Belgium considers reducing welfare to achieve NATO goals, says minister
Belgium is set to increase its debt and reduce welfare in order to meet NATO’s minimum military spending target, according to the country’s budget minister. Vincent Van Peteghem shared with the Financial Times on Wednesday that Brussels recently...

Vincent Van Peteghem shared with the Financial Times on Wednesday that Brussels recently reached an agreement to elevate its military budget to 2% of GDP by 2025. This will be accomplished through a combination of temporary cash injections, innovative accounting methods, and structural reforms.
The anticipated increase in military expenditure could worsen the ongoing budget crisis as national debt rises.

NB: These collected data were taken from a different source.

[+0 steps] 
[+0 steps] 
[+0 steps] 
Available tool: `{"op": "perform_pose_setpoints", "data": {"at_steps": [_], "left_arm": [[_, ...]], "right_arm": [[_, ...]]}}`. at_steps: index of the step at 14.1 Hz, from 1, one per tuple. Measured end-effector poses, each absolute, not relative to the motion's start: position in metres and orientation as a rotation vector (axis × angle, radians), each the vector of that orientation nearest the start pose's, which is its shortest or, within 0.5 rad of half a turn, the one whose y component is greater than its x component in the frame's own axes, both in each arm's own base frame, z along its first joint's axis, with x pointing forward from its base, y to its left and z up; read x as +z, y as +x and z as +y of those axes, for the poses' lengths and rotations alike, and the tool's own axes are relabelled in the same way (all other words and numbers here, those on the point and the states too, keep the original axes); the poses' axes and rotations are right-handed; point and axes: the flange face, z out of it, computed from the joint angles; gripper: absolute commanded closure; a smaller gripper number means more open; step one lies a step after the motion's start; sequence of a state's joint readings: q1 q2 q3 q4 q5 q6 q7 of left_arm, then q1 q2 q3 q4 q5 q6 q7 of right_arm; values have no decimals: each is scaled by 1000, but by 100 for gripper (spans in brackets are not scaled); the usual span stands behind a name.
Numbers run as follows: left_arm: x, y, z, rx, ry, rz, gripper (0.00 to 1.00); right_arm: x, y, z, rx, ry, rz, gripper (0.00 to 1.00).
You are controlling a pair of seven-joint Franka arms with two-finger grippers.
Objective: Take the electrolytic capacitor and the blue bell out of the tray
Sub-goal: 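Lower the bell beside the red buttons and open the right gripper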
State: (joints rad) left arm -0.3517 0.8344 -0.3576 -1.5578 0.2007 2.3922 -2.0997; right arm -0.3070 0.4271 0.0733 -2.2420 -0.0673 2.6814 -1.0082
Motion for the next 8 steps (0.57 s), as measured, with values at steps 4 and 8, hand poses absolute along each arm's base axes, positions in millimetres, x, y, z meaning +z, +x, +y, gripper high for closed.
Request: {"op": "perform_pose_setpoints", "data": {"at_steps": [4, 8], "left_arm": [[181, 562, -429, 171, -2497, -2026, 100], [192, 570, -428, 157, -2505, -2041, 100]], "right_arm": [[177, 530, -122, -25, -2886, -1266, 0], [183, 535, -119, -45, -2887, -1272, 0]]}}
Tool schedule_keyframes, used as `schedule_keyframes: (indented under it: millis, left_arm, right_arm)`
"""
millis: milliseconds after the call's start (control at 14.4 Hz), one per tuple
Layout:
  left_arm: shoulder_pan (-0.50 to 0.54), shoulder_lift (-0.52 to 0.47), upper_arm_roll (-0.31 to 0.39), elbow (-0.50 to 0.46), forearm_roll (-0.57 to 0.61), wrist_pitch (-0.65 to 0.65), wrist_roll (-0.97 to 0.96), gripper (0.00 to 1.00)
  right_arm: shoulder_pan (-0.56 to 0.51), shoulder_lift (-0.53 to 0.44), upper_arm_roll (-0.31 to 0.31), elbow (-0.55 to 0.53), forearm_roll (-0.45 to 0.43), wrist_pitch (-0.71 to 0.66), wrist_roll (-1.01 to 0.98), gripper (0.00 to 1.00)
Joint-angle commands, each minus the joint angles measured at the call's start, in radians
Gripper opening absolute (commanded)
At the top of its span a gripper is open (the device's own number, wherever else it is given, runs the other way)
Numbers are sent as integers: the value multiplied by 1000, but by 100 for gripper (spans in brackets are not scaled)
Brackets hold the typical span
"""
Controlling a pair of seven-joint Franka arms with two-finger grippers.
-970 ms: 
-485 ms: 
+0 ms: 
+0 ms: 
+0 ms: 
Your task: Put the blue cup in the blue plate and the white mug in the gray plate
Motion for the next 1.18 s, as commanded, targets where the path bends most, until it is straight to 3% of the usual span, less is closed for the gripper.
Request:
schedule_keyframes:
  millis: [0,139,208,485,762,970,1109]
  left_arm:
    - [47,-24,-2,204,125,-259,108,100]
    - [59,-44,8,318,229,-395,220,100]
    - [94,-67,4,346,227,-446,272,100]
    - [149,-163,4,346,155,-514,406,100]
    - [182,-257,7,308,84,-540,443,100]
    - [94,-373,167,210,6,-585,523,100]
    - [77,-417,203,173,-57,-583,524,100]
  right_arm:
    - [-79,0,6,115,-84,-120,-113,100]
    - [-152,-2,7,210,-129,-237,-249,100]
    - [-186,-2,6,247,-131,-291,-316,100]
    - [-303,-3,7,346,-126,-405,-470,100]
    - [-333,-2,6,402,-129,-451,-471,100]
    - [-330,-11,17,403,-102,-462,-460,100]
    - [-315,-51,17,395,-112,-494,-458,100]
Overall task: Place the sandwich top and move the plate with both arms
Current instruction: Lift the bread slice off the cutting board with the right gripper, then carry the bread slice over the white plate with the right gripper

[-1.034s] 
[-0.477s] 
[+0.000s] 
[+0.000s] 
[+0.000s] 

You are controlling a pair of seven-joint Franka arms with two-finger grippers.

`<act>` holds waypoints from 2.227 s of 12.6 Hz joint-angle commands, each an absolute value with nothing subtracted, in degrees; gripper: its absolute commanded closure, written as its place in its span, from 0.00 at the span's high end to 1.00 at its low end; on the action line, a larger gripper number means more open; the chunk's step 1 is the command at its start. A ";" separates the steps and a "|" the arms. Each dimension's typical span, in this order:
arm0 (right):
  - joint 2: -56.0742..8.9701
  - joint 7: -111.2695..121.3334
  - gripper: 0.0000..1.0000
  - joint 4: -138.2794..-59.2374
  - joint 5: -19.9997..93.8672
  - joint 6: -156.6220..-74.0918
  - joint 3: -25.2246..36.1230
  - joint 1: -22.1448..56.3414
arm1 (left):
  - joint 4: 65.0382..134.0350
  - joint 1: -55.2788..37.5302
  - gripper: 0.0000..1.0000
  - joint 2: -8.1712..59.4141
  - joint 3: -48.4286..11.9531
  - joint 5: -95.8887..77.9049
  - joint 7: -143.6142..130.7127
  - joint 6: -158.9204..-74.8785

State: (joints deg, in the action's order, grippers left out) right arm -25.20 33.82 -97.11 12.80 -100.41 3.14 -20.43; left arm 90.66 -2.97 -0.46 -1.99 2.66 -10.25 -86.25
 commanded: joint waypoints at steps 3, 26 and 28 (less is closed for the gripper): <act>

Recent government proposals to cut social services have led to widespread protests, with over 100,000 demonstrators taking to the streets in Brussels in February.
Belgium had initially intended to achieve the 2% target by 2029. Currently, military spending is approximately 1.31% of GDP, or around €8 billion, as noted by Defense Minister Theo Francken.
This shift occurs under pressure from Washington and in advance of a NATO summit in June, where members are expected to discuss possibly raising the spending target to over 3% of GDP. US President Donald Trump has called on NATO members to boost their military budgets to 5%, cautioning that countries that do not comply may jeopardize their security guarantees from the United States.
Van Peteghem cautioned that increased military expenditures would significantly impact the EU’s welfare programs.
Last month, the European Commission proposed exempting military budgets from fiscal constraints and providing €150 billion in loans as part of its ‘ReArm Europe’ initiative, which aims to mobilize up to €800 billion through debt and tax incentives for the military-industrial sector of the EU.
Van Peteghem stated that Belgium plans to utilize both of these options to support increased military spending this year.
To maintain the 2% target, the government aims to incur additional debt and may consider privatizing public assets. The remaining funding gap would be addressed through spending cuts, including reductions in unemployment benefits, pension reforms, and adjustments to the tax structure.
“But of course, we will need to do more,” emphasized Van Peteghem, who also holds the position of deputy prime minister.
Additionally, France has disclosed plans to reduce its budget by €5 billion, with some of those savings potentially being redirected toward military expenditures.
In response, Moscow has voiced strong opposition to the EU's military expansion. Kremlin spokesman Dmitry Peskov expressed that it is “a matter of deep concern,” noting its implications for Russia.